Meine Ärztin war toll. Sie verstand, dass die lange Anfahrt für uns aufwendig war. Sie versuchte so viel wie nur möglich telefonisch mit mir zu besprechen. Um das genaue Ausmaß der Krebserkrankung zu bestimmen, kamen weitere Untersuchungen hinzu: die Mammografie, eine Röntgenaufnahme der Lunge, eine Computertomografie und die Knochenszintigrafie. Der Tumor war nicht metastasiert. Aber es kam noch das Gespräch: Entweder leben Sie Frau Borys, oder das Kind.

Entweder ich oder mein Kind

Es war für uns eine katastrophale Situation, uns gegen unser Kind entscheiden zu müssen. Aber es auszutragen, hätte dem Tumor sehr viel Zeit zum Wachsen gegeben. Es musste ein Schwangerschaftsabbruch eingeleitet werden. Ich war zu diesem Zeitpunkt 29 Jahre alt, unsere Familienplanung war noch nicht abgeschlossen. Wir wollten immer eine große Familie haben.

Kurz bevor ich den Termin zum Schwangerschaftsabbruch bekam, musste ich wegen der Gesetzeslage einen Beratungstermin beim Sozialdienst wahrnehmen. Der Termin war eine Farce. Ich musste mir anhören, welche Alternativen es zum Schwangerschaftsabbruch gäbe, obwohl es aus medizinischer Sicht keine Möglichkeit gab, das Kind auszutragen. Ich dachte mir: Was ist das bitte für eine Tortur? Was ist das für ein Schwachsinn? Ich suche mir das doch nicht aus! Am liebsten hätte ich geschrien: Liebe Leute, ich will mein Baby behalten!

Zehn Tage nach der Diagnose wurde der Abbruch eingeleitet. Außerdem entschieden mein Mann und ich uns für eine Kryokonservierung meines Ovars (Eierstockgewebes). Das Ovar kann nach der Genesung eingesetzt werden und eine Schwangerschaft ermöglichen.

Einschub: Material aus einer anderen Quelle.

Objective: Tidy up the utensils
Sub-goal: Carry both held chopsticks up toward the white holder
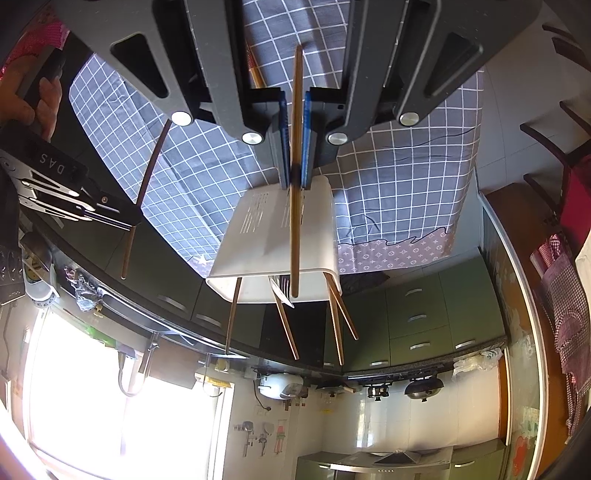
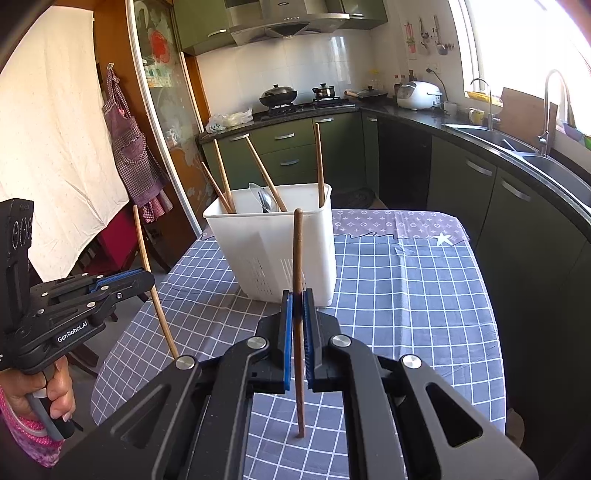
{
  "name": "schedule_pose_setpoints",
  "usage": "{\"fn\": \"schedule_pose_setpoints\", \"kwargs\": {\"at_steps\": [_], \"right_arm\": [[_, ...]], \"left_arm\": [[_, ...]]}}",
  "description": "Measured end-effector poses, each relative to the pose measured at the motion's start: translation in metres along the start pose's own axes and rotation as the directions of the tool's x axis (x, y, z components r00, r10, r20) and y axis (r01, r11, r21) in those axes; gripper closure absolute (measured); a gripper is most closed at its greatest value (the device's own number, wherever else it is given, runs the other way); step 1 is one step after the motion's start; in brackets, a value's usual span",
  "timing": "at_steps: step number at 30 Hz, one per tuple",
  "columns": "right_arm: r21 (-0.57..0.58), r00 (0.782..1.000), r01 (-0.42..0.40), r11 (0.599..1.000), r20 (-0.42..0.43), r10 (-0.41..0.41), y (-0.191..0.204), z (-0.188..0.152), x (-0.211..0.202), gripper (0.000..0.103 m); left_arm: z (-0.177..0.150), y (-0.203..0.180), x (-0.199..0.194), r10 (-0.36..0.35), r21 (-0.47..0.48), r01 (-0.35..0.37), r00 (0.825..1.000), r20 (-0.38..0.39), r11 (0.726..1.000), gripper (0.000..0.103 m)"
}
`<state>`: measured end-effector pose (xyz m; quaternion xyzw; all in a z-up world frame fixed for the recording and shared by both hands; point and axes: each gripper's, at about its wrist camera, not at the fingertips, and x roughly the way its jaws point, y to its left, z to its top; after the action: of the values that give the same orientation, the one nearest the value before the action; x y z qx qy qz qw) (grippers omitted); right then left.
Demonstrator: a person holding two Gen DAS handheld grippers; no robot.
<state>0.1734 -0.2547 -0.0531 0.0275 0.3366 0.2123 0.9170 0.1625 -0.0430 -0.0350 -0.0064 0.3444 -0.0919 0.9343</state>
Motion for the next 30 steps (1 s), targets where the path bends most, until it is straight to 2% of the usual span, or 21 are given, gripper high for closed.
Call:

Als ich aus der Narkose erwachte, weinte ich stundenlang. Ich konnte es einfach nicht fassen, dass das Kind, das wir uns so sehnlich gewünscht haben und aus Liebe in unserem Urlaub entstanden ist, nicht bei uns sein durfte. Wir haben uns entschieden, uns von unserem Baby in der Kapelle bei uns im Dorf zu verabschieden. Auch nach zehn Jahren vergisst man sowas nicht. Es gibt viele Momente, in denen ich darüber weine. Die Kapelle ist noch heute ein Ort des Rückzuges, ein Ort der Andacht für mich.

Die Krebsbehandlung

Ich war zum Zeitpunkt der Diagnose nachmittags im Minijob tätig, weil ich mich um meine zwei kleinen Kinder kümmern wollte. Mit Beginn der Chemotherapie hatte ich Haushaltshilfen zur Unterstützung. Die Damen waren echt Gold wert und haben mir sehr viel Arbeit abgenommen, für die ich keine Kraft mehr hatte. Die Kosten übernahm die Krankenkasse.

Mein Jüngster war in dieser Zeit noch nicht im Kindergarten und benötigte zuhause eine Vollbetreuung. Das hätte ich alleine wegen der Behandlung gar nicht geschafft.